A liquid of density `rho` flows along a horizontal pipe of uniform cross-section `A` with a velocity v through a right angled bend as shown in fig. What force has to be exerted at the bend to hold the pipe in equilibrium ? .

To find the force that must be exerted at the bend of a horizontal pipe to hold it in equilibrium, we can follow these steps: ### Step-by-Step Solution: 1. **Understand the Situation**: - We have a liquid flowing through a horizontal pipe with a uniform cross-section and a right-angled bend. The liquid has a density \( \rho \) and flows with a velocity \( v \). 2. **Identify the Change in Momentum**: - As the liquid flows through the bend, it changes direction. The change in momentum is crucial to determine the force required to keep the pipe in equilibrium. 3. **Calculate the Mass Flow Rate**: - The mass flow rate \( \frac{dm}{dt} \) can be calculated using the formula: \[ \frac{dm}{dt} = \rho A v \] - Here, \( A \) is the cross-sectional area of the pipe, and \( v \) is the velocity of the liquid. 4. **Determine the Force**: - The force exerted by the liquid due to the change in momentum can be expressed as: \[ F = \frac{dm}{dt} \cdot v \] - Substituting the mass flow rate into this equation gives: \[ F = (\rho A v) \cdot v = \rho A v^2 \] 5. **Consider the Resultant Force at the Bend**: - At the bend, the forces acting on the pipe can be resolved into two components (one vertical and one horizontal).
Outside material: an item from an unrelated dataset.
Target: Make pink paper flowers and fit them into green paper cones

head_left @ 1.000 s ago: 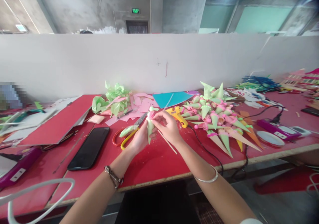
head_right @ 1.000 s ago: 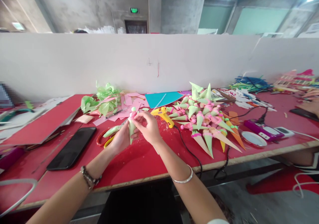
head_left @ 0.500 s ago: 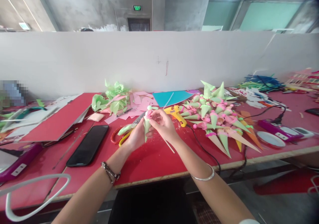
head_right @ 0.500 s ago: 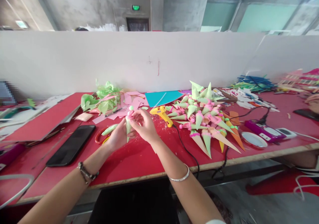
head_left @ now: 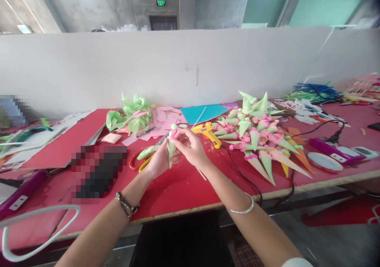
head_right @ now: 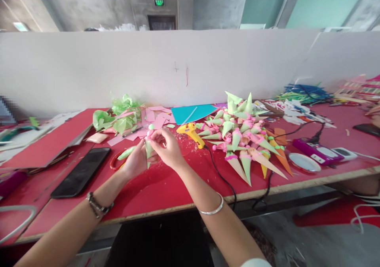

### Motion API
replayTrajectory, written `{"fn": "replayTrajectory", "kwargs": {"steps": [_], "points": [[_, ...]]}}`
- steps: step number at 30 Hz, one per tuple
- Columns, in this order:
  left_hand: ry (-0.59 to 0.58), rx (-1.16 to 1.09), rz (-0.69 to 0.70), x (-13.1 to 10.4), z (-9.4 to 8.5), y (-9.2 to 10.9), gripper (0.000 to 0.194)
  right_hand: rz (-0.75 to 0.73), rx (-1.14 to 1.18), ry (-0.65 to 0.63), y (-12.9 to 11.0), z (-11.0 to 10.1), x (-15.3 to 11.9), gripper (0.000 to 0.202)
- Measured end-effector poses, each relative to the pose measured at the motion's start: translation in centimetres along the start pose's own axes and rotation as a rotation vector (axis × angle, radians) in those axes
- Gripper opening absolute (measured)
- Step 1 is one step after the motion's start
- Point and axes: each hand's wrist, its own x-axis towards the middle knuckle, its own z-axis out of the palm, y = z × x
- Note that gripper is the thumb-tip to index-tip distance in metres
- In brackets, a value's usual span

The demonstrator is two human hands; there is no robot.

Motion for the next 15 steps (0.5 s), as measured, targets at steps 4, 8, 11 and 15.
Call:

The resultant force \( R \) at the bend can be calculated as: \[ R = \sqrt{F^2 + F^2} = \sqrt{2F^2} = \sqrt{2}F \] - Since both components are equal, we can express this as: \[ R = \sqrt{2} \cdot (\rho A v^2) \] 6. **Final Expression for the Force**: - Therefore, the total force that must be exerted at the bend to hold the pipe in equilibrium is: \[ F = \rho A v^2 \] ### Conclusion: The force that has to be exerted at the bend to hold the pipe in equilibrium is \( F = \rho A v^2 \).